The AI coding assistant race just shifted from single models to coordinated swarms. Instead of one agent grinding through tasks sequentially, the latest systems deploy dozens working in parallel—cutting execution time dramatically.

That shift, from sequential to parallel execution, is now live. Moonshot AI released Kimi K2.5 today, an open-source model that deploys up to 100 sub-agents simultaneously across 1,500 coordinated tool calls. The Beijing-based startup reports this cuts execution time by up to 4.5x compared to single-agent systems. In internal evaluations, agent swarm led to an 80% reduction in end-to-end runtime while enabling more complex, long-horizon workloads.

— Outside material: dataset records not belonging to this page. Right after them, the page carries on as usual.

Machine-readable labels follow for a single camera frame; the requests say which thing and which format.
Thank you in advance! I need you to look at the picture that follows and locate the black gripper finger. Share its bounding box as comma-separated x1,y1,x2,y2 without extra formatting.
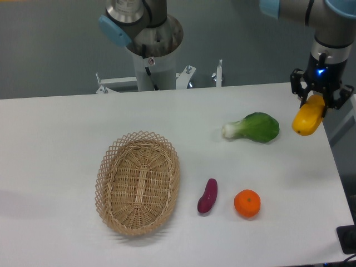
290,68,315,108
322,85,354,117

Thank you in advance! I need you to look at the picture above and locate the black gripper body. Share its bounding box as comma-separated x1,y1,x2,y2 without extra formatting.
303,55,347,90

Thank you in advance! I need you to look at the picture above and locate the yellow mango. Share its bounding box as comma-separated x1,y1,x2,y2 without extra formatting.
291,95,325,136

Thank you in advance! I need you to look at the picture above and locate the grey robot arm with blue caps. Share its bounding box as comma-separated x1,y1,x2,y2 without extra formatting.
98,1,355,109

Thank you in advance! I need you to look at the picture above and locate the green bok choy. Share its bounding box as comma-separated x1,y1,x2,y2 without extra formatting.
221,112,280,144

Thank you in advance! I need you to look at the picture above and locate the orange tangerine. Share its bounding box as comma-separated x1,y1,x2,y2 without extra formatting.
234,189,261,218

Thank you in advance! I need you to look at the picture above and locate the black device at table edge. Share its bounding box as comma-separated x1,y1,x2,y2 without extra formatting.
336,225,355,255

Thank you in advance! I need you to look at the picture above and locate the purple sweet potato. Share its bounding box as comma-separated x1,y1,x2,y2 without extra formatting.
197,179,218,214

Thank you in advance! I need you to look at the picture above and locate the oval wicker basket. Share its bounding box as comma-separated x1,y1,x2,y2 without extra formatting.
95,131,180,236

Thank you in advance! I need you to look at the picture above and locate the white metal base frame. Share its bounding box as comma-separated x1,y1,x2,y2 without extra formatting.
96,59,224,94

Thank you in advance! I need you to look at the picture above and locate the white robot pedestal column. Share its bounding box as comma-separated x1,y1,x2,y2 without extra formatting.
125,13,184,92

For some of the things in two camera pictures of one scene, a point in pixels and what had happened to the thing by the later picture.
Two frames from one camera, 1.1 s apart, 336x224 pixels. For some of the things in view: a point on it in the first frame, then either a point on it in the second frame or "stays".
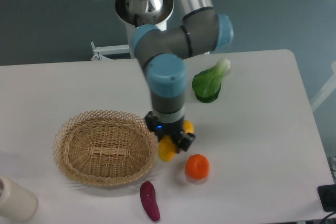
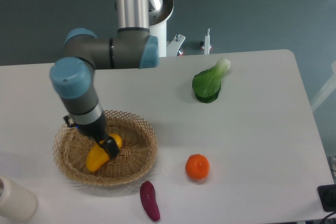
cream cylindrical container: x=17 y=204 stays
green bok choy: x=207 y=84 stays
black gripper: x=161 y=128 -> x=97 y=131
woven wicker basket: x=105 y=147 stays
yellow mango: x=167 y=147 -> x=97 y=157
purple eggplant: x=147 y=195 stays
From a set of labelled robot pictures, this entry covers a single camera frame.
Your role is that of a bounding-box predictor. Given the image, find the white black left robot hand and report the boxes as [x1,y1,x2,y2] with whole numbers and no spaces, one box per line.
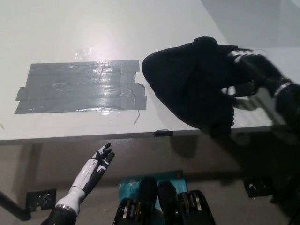
[55,142,116,215]

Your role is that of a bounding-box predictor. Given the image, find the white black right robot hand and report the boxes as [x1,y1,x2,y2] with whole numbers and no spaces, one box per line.
[221,47,294,98]

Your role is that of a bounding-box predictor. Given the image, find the black t-shirt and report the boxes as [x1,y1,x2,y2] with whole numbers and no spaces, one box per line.
[142,36,238,137]

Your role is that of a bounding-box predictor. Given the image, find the black robot legs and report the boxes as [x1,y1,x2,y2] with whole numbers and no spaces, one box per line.
[113,176,216,225]

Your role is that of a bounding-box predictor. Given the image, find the teal cardboard router box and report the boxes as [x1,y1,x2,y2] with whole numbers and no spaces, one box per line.
[117,169,188,211]

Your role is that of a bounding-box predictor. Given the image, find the black floor tape patch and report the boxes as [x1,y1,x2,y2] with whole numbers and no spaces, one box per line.
[25,188,57,211]
[243,178,275,199]

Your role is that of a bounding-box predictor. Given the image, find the black angled table leg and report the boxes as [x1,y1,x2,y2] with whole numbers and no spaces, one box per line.
[0,190,31,222]

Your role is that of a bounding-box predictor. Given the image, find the small black tape strip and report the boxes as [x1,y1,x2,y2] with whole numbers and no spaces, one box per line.
[154,128,174,137]

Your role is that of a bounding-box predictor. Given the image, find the grey duct tape patch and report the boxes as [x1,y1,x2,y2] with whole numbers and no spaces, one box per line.
[14,60,147,115]

The numbers, shared by Moonshot in its technical release, show agent coordination becoming the new frontier. Developers report K2.5-assisted workflows complete in seconds what previously took minutes.

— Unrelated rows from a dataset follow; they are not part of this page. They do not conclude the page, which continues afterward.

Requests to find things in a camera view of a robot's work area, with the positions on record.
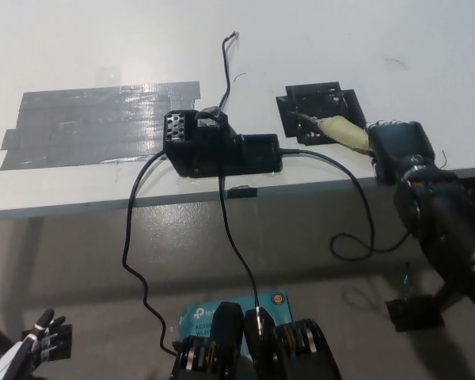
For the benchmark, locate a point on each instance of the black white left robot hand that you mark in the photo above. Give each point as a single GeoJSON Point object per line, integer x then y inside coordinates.
{"type": "Point", "coordinates": [43, 332]}

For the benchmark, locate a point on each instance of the tape-wrapped soldering iron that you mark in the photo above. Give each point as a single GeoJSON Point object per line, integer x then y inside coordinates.
{"type": "Point", "coordinates": [344, 130]}

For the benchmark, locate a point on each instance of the black soldering station base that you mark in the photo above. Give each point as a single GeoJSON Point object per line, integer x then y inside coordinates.
{"type": "Point", "coordinates": [233, 158]}

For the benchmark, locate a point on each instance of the grey table leg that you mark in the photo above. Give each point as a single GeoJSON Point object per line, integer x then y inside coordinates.
{"type": "Point", "coordinates": [35, 257]}

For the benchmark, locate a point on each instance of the grey duct tape patch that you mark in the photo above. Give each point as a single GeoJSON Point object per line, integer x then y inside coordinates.
{"type": "Point", "coordinates": [91, 126]}

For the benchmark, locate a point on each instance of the black square printed tray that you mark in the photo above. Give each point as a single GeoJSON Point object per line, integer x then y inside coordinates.
{"type": "Point", "coordinates": [320, 103]}

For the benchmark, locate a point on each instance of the black teal robot torso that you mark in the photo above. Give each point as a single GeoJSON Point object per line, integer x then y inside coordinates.
{"type": "Point", "coordinates": [229, 340]}

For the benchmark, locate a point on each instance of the small black tape strip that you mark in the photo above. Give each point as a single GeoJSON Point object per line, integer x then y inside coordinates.
{"type": "Point", "coordinates": [243, 193]}

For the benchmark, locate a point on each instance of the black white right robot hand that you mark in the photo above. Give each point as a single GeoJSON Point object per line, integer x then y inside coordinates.
{"type": "Point", "coordinates": [403, 146]}

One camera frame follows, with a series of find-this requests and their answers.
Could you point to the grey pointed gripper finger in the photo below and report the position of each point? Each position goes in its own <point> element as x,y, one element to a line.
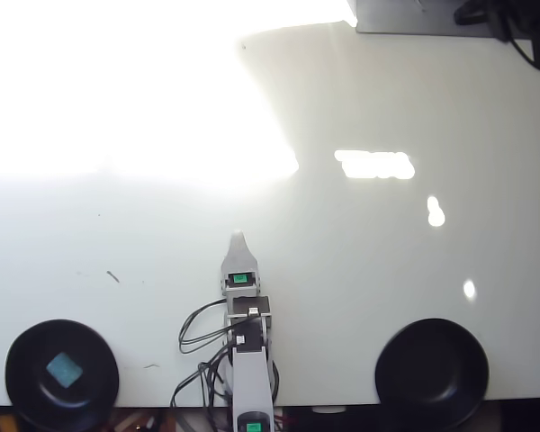
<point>240,258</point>

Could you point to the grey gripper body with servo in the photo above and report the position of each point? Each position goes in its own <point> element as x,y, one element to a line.
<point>240,291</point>

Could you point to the blue cube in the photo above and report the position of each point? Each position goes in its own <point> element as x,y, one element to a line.
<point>64,370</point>

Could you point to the black round bowl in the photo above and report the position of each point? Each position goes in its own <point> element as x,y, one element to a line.
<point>85,396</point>
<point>432,373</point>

What Developers Get with K2.5

The model was built on approximately 15 trillion mixed visual and text tokens through continued pre-training from Kimi K2. It features 1 trillion total parameters with 32 billion active parameters and native multimodal capabilities—processing text, images, and video from a single prompt. The 256,000-token context window handles entire codebases in one pass.

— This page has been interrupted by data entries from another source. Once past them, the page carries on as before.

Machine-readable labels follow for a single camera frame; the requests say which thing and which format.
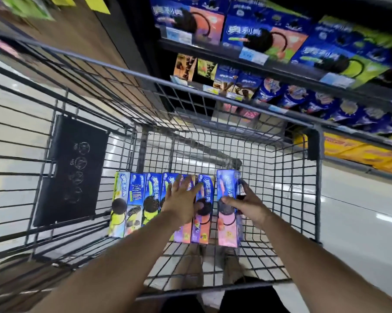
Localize brown snack box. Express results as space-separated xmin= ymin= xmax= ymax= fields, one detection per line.
xmin=173 ymin=53 xmax=197 ymax=82

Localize pink snack packets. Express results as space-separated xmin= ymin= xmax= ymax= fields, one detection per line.
xmin=222 ymin=102 xmax=261 ymax=120

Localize pink-fronted cookie box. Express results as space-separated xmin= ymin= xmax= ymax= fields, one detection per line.
xmin=216 ymin=169 xmax=245 ymax=249

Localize green snack box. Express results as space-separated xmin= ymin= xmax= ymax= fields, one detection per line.
xmin=197 ymin=58 xmax=218 ymax=80

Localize person's leg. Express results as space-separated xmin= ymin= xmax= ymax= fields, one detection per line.
xmin=221 ymin=247 xmax=249 ymax=285
xmin=174 ymin=244 xmax=203 ymax=291

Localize person's left forearm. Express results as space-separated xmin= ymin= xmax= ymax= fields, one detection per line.
xmin=29 ymin=210 xmax=185 ymax=313

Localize blue small snack box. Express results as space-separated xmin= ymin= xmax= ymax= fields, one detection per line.
xmin=213 ymin=65 xmax=239 ymax=92
xmin=236 ymin=73 xmax=263 ymax=101

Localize person's right leg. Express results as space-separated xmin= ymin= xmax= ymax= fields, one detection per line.
xmin=221 ymin=247 xmax=249 ymax=285

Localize person's left hand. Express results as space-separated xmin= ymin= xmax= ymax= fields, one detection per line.
xmin=162 ymin=174 xmax=205 ymax=226

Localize green hanging packets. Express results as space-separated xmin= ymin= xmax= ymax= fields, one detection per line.
xmin=0 ymin=0 xmax=55 ymax=21

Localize person's right hand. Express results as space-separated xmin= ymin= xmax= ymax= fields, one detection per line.
xmin=221 ymin=178 xmax=272 ymax=229

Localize black store shelf unit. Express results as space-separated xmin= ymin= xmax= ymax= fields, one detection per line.
xmin=118 ymin=0 xmax=392 ymax=177

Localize blue price tag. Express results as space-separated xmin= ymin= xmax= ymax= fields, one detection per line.
xmin=165 ymin=27 xmax=193 ymax=45
xmin=238 ymin=47 xmax=269 ymax=66
xmin=319 ymin=72 xmax=355 ymax=89

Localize person's left leg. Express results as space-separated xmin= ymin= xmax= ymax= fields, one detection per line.
xmin=174 ymin=244 xmax=203 ymax=291

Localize wooden display panel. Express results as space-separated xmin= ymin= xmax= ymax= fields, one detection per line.
xmin=0 ymin=0 xmax=170 ymax=121

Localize row of blue cookie boxes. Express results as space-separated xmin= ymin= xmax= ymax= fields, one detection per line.
xmin=108 ymin=171 xmax=215 ymax=245

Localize wire shopping cart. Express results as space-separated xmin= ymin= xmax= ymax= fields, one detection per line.
xmin=0 ymin=27 xmax=325 ymax=313

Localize shelf row of large biscuit packs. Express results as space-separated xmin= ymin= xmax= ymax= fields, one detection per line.
xmin=150 ymin=0 xmax=392 ymax=92

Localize person's right forearm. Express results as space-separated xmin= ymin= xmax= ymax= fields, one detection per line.
xmin=257 ymin=212 xmax=392 ymax=313

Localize row of yellow packets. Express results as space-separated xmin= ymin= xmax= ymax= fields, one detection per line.
xmin=293 ymin=132 xmax=392 ymax=177

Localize row of blue snack cups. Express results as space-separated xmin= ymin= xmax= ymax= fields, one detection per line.
xmin=254 ymin=78 xmax=392 ymax=135

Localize black cart sign panel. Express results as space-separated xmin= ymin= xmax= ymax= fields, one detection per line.
xmin=33 ymin=115 xmax=110 ymax=228

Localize black shorts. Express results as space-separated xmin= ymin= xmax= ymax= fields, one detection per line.
xmin=159 ymin=277 xmax=291 ymax=313

For coding tasks, K2.5 excels at visual debugging. It reasons over images and video to improve image-to-code generation, lowering the barrier for expressing intent visually. In demonstrations, it reconstructed websites from video walkthroughs and converted hand-drawn sketches into functional 3D models with working animations.

Screenshot Evaluation (Image Credit:Kimi)

How Agent Swarm Works

The breakthrough comes from Parallel-Agent Reinforcement Learning (PARL). The system uses a trainable orchestrator that breaks complex tasks into parallelizable subtasks, then spawns frozen sub-agents to handle each piece concurrently. Moonshot tackled "serial collapse"—where models default to sequential execution—through staged reward shaping during training.

Performance is measured using "critical steps," a latency-oriented metric inspired by parallel computation's critical path. Instead of counting total steps, it tracks the slowest execution path—ensuring parallelism only helps if it genuinely shortens task completion time.

Availability and Integration

K2.5 is available now on kimi.com with four modes: K2.5 Instant, K2.5 Thinking, K2.5 Agent, and K2.5 Agent Swarm (beta). Moonshot also launched Kimi Code, an open-source assistant integrating with VSCode, Cursor, and Zed. Full model weights are on Hugging Face under Modified MIT License.

AI coding tools are moving from single models to coordinated systems working in parallel. It started with code completion, then reasoning. Now it's orchestration. And fast.